__TASK BRIEF__
Reproduce the listing that follows so that each line matches the original exactly.

=== Begin Enclosure ===

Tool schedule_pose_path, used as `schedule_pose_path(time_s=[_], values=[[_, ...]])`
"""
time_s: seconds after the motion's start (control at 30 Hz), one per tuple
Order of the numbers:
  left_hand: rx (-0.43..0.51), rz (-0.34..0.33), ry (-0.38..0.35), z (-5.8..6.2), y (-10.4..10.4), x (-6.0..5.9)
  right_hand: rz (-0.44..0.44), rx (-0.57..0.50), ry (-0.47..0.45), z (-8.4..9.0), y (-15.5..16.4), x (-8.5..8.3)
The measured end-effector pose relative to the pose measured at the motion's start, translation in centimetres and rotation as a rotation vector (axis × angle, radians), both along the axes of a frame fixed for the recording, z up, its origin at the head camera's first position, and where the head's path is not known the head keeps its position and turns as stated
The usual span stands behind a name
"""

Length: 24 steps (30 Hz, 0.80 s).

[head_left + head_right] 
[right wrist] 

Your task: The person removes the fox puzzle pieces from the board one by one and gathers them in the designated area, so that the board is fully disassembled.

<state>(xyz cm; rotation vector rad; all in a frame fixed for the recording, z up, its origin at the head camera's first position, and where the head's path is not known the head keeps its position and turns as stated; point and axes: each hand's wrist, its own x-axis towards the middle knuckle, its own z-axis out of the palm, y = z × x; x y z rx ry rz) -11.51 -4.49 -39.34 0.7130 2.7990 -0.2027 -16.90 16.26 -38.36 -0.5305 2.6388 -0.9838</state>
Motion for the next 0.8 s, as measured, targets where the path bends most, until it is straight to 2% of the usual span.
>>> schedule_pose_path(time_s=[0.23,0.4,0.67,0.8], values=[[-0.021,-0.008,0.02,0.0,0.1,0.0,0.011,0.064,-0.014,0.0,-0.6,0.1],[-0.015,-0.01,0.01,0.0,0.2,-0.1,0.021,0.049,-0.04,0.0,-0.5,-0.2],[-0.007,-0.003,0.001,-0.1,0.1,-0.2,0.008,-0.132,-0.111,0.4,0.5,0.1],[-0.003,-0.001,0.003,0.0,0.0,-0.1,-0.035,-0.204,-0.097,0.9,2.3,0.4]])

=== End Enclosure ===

__ANSWER BOX__
Tool schedule_pose_path, used as `schedule_pose_path(time_s=[_], values=[[_, ...]])`
"""
time_s: seconds after the motion's start (control at 30 Hz), one per tuple
Order of the numbers:
  left_hand: rx (-0.43..0.51), rz (-0.34..0.33), ry (-0.38..0.35), z (-5.8..6.2), y (-10.4..10.4), x (-6.0..5.9)
  right_hand: rz (-0.44..0.44), rx (-0.57..0.50), ry (-0.47..0.45), z (-8.4..9.0), y (-15.5..16.4), x (-8.5..8.3)
The measured end-effector pose relative to the pose measured at the motion's start, translation in centimetres and rotation as a rotation vector (axis × angle, radians), both along the axes of a frame fixed for the recording, z up, its origin at the head camera's first position, and where the head's path is not known the head keeps its position and turns as stated
The usual span stands behind a name
"""

Length: 24 steps (30 Hz, 0.80 s).

[head_left + head_right] 
[right wrist] 

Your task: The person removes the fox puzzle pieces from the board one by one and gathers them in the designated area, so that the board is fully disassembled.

<state>(xyz cm; rotation vector rad; all in a frame fixed for the recording, z up, its origin at the head camera's first position, and where the head's path is not known the head keeps its position and turns as stated; point and axes: each hand's wrist, its own x-axis towards the middle knuckle, its own z-axis out of the palm, y = z × x; x y z rx ry rz) -11.51 -4.49 -39.34 0.7130 2.7990 -0.2027 -16.90 16.26 -38.36 -0.5305 2.6388 -0.9838</state>
Motion for the next 0.8 s, as measured, targets where the path bends most, until it is straight to 2% of the usual span.
>>> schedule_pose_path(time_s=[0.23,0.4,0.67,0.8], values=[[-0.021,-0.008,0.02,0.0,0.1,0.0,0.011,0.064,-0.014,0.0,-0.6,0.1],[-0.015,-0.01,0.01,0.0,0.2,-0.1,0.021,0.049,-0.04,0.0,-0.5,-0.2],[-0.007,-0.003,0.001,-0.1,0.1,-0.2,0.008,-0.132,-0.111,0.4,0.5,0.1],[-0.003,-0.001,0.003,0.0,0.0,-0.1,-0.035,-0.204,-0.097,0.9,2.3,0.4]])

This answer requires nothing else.